I also recommend collecting both positive and negative reviews. Five-star reviews often explain what users expected to work instantly, which gives you a clean contrast against where lower-rated users got blocked before reaching the same value.

Systematic analysis turns app store reviews into evidence instead of anecdotes

Reading through reviews one by one is useful at the start, but it doesn’t scale. The right approach is to code reviews across a few consistent dimensions so you can identify patterns with frequency, severity, and business impact.

A practical coding framework for app store reviews

  1. Tag the product moment: discovery, onboarding, setup, core use, settings, billing, support.
  2. Tag the issue type: bug, confusion, expectation mismatch, missing control, performance, pricing.
  3. Tag the emotional signal: annoyance, distrust, disappointment, confusion, delight.
  4. Tag the outcome: retry, workaround, disabled feature, cancellation, uninstall, recommendation.
  5. Tag recurrence clues: “again,” “still,” “every time,” “used to,” “for months.”

This is where teams usually make a mistake: they over-index on frequency alone. A less common issue that consistently leads to deletion is often more important than a common annoyance users tolerate.

When I analyze reviews, I look for friction clusters around specific screens or transitions. If the same setup step keeps producing comments about confusion, forced permissions, or broken connections, that’s usually a stronger prioritization signal than general negative sentiment across the app.

The best decisions from app store reviews are narrow, specific, and tied to user behavior

App store reviews are most valuable when they lead to a concrete decision, not a broad takeaway like “improve onboarding.” The strongest outputs connect a repeated complaint to a product change, owner, and expected behavior shift.

The kinds of decisions app store reviews support well

  • Fix a broken integration that appears repeatedly during setup and leads directly to app deletion
  • Add a “skip for now” path on permission requests with a plain-language explanation of value
  • Reduce duplicate notifications across channels and improve control granularity
  • Update store screenshots and feature listings so paid-only functionality is clearly labeled
  • Re-sequence onboarding so users reach first value before account linking or advanced setup

I push teams to write decisions in this format: “Because users hit X issue at Y moment and respond by Z, we will change A to improve B.” That forces the conversation away from vague empathy and toward action.

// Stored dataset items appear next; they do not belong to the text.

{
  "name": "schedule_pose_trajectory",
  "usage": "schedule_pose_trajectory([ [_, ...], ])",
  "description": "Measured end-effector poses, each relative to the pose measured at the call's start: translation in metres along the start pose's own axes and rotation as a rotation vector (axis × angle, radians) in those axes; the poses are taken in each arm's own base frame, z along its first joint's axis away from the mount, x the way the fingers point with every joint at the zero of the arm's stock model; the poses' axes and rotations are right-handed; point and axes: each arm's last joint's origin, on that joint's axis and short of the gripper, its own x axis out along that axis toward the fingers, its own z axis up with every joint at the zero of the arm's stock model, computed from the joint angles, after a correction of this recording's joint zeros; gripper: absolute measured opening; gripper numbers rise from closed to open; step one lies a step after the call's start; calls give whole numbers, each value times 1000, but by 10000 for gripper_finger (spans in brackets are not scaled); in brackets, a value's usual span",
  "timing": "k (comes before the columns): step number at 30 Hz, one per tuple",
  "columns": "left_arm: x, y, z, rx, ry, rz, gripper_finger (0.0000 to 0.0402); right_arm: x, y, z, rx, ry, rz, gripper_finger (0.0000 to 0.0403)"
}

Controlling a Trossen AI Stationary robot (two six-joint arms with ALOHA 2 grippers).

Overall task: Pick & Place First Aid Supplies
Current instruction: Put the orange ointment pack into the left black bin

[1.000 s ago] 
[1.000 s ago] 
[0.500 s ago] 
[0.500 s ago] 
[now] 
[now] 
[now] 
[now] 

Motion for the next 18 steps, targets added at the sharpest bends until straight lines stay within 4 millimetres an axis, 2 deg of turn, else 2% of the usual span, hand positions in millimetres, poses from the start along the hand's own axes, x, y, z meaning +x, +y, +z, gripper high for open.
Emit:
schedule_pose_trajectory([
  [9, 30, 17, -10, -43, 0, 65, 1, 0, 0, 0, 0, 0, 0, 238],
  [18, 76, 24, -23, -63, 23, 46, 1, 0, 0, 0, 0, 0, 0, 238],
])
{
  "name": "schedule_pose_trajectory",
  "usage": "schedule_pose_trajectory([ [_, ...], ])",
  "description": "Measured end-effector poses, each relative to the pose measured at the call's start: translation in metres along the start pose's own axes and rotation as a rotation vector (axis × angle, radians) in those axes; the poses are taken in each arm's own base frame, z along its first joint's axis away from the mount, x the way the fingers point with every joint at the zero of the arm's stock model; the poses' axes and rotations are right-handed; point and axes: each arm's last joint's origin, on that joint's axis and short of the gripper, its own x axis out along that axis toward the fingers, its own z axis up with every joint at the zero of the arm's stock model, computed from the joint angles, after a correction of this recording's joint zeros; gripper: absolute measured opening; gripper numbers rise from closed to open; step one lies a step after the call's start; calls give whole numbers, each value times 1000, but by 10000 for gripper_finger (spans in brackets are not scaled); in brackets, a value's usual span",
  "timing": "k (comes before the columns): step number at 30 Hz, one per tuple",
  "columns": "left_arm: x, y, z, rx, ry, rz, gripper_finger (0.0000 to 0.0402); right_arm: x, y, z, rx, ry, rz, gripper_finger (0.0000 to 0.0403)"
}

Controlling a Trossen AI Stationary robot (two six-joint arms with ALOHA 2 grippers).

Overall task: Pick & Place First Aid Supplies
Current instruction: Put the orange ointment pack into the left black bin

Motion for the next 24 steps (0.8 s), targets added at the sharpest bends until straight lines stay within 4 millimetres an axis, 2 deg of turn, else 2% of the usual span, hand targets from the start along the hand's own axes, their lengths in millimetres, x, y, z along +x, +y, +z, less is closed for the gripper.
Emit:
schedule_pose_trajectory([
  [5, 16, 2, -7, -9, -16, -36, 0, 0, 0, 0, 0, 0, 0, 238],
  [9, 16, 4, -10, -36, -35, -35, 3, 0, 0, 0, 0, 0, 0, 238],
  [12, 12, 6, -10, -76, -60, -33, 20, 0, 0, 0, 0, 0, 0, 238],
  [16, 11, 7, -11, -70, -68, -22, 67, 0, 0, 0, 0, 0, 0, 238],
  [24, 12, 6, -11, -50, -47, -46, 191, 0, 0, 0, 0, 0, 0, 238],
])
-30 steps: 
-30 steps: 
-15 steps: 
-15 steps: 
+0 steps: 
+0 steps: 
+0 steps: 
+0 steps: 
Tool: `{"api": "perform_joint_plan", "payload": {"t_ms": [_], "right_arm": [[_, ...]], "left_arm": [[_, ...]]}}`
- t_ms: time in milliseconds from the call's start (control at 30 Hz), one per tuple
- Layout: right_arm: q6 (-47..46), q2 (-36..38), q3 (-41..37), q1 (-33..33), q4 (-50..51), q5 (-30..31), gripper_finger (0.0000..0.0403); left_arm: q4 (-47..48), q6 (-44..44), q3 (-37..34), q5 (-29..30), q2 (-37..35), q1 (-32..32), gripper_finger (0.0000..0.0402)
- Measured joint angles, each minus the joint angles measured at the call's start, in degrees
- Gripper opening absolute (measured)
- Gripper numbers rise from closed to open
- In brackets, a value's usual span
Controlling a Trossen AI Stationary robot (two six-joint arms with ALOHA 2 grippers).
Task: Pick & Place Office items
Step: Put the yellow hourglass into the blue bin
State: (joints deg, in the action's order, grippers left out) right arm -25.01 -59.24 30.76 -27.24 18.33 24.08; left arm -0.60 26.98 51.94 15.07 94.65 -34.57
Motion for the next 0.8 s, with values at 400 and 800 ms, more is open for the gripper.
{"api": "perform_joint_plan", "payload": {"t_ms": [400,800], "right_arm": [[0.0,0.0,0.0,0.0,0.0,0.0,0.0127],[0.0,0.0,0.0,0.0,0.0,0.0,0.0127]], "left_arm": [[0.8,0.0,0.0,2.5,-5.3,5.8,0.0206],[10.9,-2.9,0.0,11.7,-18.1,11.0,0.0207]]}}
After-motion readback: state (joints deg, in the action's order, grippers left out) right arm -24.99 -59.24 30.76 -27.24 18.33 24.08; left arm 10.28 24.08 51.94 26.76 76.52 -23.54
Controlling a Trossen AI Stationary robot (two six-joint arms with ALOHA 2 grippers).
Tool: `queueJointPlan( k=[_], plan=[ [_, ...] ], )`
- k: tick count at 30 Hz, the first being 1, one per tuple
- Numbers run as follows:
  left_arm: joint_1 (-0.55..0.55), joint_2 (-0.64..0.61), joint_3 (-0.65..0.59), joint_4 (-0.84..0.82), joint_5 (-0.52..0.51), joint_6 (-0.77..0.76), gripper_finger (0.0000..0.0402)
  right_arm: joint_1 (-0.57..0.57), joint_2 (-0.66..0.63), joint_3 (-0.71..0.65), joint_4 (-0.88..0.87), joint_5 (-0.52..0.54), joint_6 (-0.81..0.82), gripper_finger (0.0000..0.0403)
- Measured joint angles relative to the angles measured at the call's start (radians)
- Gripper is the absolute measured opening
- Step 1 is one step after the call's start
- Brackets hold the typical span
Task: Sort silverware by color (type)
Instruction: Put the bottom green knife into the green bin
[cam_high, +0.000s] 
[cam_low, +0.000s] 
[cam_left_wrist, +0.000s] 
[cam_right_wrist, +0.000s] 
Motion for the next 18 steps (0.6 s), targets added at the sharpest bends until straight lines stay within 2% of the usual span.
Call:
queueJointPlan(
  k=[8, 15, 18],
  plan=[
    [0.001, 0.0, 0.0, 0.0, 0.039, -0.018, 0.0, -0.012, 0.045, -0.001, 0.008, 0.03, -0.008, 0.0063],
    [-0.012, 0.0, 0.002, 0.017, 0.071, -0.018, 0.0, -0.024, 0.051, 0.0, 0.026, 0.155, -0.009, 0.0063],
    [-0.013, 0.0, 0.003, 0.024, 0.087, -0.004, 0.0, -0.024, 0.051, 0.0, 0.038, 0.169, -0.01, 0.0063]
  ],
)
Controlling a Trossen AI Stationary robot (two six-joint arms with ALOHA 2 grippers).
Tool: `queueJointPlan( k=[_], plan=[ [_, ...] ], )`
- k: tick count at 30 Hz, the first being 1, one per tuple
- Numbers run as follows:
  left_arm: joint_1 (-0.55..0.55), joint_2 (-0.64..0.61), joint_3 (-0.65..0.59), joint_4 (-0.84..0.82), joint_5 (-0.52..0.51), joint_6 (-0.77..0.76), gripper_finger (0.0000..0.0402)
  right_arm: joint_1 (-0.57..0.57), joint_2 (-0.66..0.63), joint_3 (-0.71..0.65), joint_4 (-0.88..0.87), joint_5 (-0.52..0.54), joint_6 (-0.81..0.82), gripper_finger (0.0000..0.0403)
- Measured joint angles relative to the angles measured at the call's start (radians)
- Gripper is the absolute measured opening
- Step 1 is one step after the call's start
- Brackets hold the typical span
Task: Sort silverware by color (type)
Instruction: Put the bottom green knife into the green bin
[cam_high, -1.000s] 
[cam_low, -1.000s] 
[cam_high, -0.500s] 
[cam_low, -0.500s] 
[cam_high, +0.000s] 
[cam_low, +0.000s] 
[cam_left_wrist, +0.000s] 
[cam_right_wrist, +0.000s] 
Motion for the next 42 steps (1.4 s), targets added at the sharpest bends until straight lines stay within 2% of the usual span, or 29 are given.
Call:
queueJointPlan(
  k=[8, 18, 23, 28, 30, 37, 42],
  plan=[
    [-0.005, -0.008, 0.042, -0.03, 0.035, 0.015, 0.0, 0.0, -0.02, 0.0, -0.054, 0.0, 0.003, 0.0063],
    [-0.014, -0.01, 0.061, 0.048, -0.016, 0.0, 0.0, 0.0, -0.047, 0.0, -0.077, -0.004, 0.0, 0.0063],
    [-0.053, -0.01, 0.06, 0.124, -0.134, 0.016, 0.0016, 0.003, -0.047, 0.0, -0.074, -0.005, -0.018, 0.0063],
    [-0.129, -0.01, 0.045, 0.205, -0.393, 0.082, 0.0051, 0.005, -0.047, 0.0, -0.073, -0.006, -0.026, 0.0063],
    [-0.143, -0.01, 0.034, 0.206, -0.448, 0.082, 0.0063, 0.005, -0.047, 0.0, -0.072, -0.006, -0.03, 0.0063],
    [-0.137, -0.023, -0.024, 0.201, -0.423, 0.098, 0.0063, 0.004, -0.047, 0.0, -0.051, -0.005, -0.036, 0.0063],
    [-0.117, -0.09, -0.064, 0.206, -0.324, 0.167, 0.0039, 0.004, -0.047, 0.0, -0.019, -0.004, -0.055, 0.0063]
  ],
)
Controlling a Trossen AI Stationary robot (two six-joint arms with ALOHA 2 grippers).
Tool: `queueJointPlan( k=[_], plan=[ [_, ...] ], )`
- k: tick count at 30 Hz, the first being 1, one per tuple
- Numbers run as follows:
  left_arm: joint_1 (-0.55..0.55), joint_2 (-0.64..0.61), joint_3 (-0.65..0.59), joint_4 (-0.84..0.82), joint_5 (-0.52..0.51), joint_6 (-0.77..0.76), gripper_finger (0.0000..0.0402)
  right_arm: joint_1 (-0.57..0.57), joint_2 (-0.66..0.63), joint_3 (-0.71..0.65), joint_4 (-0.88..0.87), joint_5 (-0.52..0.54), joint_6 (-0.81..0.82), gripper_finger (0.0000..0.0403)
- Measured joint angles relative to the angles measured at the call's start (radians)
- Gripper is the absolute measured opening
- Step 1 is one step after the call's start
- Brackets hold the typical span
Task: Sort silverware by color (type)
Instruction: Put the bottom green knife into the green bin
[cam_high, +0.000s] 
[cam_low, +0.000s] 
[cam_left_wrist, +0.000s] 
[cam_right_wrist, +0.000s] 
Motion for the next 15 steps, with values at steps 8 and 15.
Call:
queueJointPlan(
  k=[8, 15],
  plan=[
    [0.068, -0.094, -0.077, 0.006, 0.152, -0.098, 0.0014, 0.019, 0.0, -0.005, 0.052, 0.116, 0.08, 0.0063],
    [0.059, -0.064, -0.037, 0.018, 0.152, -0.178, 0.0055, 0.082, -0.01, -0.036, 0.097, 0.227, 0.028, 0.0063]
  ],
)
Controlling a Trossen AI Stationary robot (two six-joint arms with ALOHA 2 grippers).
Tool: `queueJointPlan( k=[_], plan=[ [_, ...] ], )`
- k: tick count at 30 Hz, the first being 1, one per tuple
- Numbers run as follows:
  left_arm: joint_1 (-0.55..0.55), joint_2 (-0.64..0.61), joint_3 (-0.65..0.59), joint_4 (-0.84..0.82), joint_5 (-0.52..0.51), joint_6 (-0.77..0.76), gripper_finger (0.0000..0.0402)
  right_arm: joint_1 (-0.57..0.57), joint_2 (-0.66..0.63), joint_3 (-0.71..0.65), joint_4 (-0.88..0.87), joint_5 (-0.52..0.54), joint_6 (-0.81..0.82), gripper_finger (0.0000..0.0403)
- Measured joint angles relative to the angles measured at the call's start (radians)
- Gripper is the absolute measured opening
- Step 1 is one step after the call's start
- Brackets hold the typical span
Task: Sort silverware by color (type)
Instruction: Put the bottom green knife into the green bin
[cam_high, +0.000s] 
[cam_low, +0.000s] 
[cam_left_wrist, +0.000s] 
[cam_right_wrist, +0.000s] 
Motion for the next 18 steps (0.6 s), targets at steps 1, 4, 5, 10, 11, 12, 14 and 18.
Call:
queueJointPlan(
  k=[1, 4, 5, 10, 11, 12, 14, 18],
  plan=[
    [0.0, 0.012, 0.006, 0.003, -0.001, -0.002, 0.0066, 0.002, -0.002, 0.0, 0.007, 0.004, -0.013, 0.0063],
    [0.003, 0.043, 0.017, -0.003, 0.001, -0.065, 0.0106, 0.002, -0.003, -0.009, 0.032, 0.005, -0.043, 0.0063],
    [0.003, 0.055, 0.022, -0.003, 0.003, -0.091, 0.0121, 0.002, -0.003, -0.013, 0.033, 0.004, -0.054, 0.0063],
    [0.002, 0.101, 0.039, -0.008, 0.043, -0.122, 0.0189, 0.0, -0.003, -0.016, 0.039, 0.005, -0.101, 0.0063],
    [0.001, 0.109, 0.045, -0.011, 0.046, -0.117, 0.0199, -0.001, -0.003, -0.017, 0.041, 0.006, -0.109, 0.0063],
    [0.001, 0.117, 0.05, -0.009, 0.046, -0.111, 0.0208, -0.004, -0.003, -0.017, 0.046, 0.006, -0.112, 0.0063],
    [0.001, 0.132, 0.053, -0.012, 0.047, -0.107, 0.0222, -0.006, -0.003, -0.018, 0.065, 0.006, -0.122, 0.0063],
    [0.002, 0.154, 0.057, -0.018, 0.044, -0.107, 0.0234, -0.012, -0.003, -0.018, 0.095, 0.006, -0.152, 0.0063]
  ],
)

For example, if reviews show that a calendar connection error has appeared for six months and repeatedly ends in deletion rather than retry, the decision is not “investigate onboarding.” It’s to prioritize that connection flow immediately because the downstream consequence is measurable and severe.

AI makes app store review analysis fast enough to be operational, not occasional

The old tradeoff was speed versus depth. You could manually read reviews with nuance, or quantify them quickly in a dashboard but lose the story. AI changes that by clustering themes, extracting consequences, and surfacing repeated failure patterns across large volumes of reviews in minutes.

What matters is using AI for synthesis, not just summarization. A good workflow helps you group reviews by product moment, detect recurring language around churn or uninstall risk, compare patterns across releases, and produce evidence a PM or designer can act on immediately.

This is exactly where tools like Usercall help research teams. Instead of spending days cleaning, tagging, and summarizing app store reviews manually, you can move faster from messy feedback to clear themes, supporting quotes, and prioritization-ready insights.

Related: qualitative data analysis guide · how to do thematic analysis · customer feedback analysis

Usercall helps product and research teams analyze app store reviews without getting stuck in manual tagging and scattered spreadsheets. If you want to turn recurring user complaints into clear themes, quotes, and decisions your team will actually ship, Usercall makes that process much faster.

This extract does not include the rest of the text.